The Court of Appeal considered this question in Force India Formula One Team Ltd v Etihad Airways PJSC  EWCA Civ 1051. The Respondent, a Formula One team, fell out with its primary sponsors, the Appellant. The team changed its name to exclude the Appellant’s name and began to promote a rival business. These changes were neither discussed with nor communicated clearly to the Appellant, who was left to pick up pieces of information as and when it could. However by 13 November 2007, the Appellant knew about all of the matters which it would later rely on as amounting to a repudiatory breach of contract by the Respondent. A meeting between the parties took place in mid-December 2007, at which the Respondent promised that it would follow up with some proposals. These proposals did not reach the Appellant until mid-January 2008. The Appellant eventually wrote to the Respondent terminating the contract on 27 January 2008.

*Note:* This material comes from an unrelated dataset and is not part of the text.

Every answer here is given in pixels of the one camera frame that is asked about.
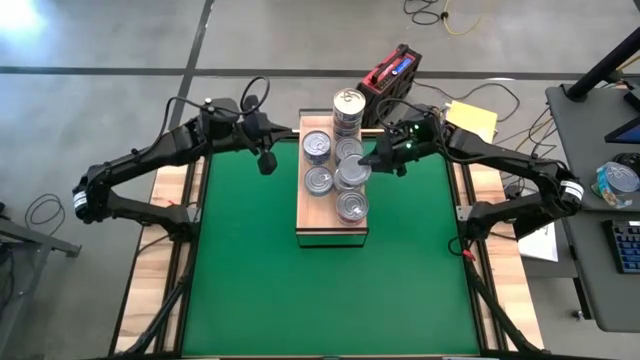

The Respondent denied that its conduct amounted to a repudiatory breach, and also asserted that the Appellant had waited too long to communicate its acceptance of any repudiation. The contract had, the Respondent argued, been affirmed by the Appellant’s delay and inactivity. The judge at first instance agreed with the Respondent. The Court of Appeal found in favour of the Appellant: its conduct did not amount to an affirmation of the contract. Two main categories of case were identified by the Court where any delay could well amount to an affirmation:
- where the timing of the transaction is of the essence, for example in a sale of goods or a share transaction; and
- where silence is misleading. To save the party in breach from being misled, immediate, firm protest may be required.
In this case, the Appellant had gradually learned of the Respondent’s breaches over time, and had required time to consider its position. The Respondent must have known that this was what the Appellant was doing. Further, the delay took place during the break between racing seasons and so there was no urgency to the matter. The three months’ delay did not therefore, in this case, amount to affirmation of the contract.